That was actually very simple. It had nothing to do with emulating what was going on. Here's the thing: I know when I first started out, one of the things that struck me, and I remembered this, I would get to know the person, the actor, in between takes, off the set, whatever. When I was young, I'd go watch them work and I'd find myself watching them work. I go, "Oh, this is Bob playing the character now." I'd be in the scene and there'd be certain times I'd start watching him be the character, and sometimes I'd kind of giggle - I'd be out of it. I remember some guys had to say, "Pay attention now." And I said, "I just thought it was funny. I was watching you be that guy, you're so not you." And it took me a while to say, "Oh, this is what this business is." It was a kind of surprising thing. That sounds incredibly simple or naïve, but when you first are in front of the camera as a young person, it's what happens to a lot of people.
I realize these guys have never worked before. They've never worked as actors. They've never been in front of a camera, on a set. You'd be surprised at all the insecurities you can get as soon as you realize [and] start to think about things. "Well, this is gonna be on film. This is gonna be there forever, so oh, man, if I f**k this up, oh no." Suddenly you're like a centipede that can't move. I didn't want to have them ever feel, any of them go through the process of getting to know Kurt and then watching Kurt be Herb and have any sort of confusion there, or any kind of changeover to make. I said it would be dangerous. They're going to have enough to deal with. So I thought the best thing to do would just be stay away from them. And then backing that up, this is the relationship that they had with Herb, so it can't hurt. Progressively, then I saw how that did very much work for us. So as the movie was shot - because of a lot of the hockey stuff was sort of in order - then I began to spend a little more time with them and be a little more me in between takes. By the end, they understood and so the last, I guess it was about two nights to go, I had them all come into the room and we had some beers and I said, "Yeah, it's good to see you." But they understood. They really did understand by then.
How did you go about your research?
I met Herb a couple of times. I spent really good, full days with him and then I had lots of tape to watch and a lot of people to talk to. I talked to all these guys, and all of them had a different point of view. Jimmy Craig, his take on Herb is completely different from a lot of the other players because he was treated differently by Herb. He's a goaltender, you treat them differently. That's part of the reality of that game. So I had all that information and any time there was a question, it could be answered. I am really am sorry that Herb couldn't see it, but I would love to know what he thinks of it. I know the other players have been really gracious to me and said in their opinion, that was what Herb was like.

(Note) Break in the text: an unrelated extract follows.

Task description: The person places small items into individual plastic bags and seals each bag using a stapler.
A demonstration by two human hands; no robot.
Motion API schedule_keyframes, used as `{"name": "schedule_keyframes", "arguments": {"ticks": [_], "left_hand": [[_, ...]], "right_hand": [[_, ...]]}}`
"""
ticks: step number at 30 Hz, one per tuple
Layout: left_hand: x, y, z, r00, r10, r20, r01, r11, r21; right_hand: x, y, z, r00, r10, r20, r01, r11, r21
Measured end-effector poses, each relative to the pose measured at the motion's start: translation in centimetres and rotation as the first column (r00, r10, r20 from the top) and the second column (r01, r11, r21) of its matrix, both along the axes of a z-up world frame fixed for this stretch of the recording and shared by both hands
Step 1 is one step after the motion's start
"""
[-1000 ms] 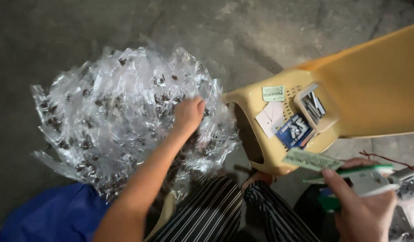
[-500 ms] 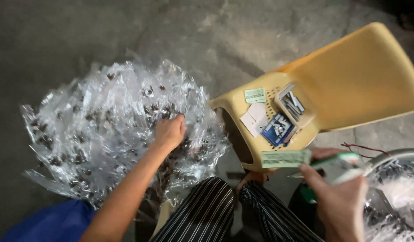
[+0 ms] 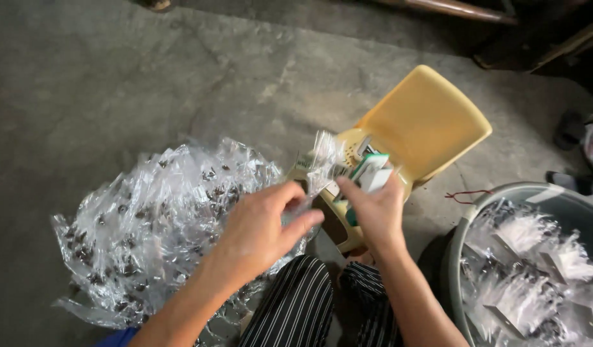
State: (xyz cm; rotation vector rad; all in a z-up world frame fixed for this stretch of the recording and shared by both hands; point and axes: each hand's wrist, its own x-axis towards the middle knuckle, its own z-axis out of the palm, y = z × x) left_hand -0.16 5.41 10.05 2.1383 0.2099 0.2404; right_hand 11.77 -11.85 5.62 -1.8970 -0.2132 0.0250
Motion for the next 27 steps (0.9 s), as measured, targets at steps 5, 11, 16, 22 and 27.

It was very important for me to get to meet Herb and begin to understand who he was and how he was. It's a lot of fun for an actor to have the opportunity to go play someone. It's confining, because the minute you see someone, you have your sort of vision of what they appear to you as. That may not be how they think of themselves. I know I come off differently than I think of myself. I'm always surprised by what people say about me. What are you talking about? That's nothing like me. Then my sisters or Goldie or somebody says, "Yeah, it is." And I have to realize that, and I think that's true for everybody.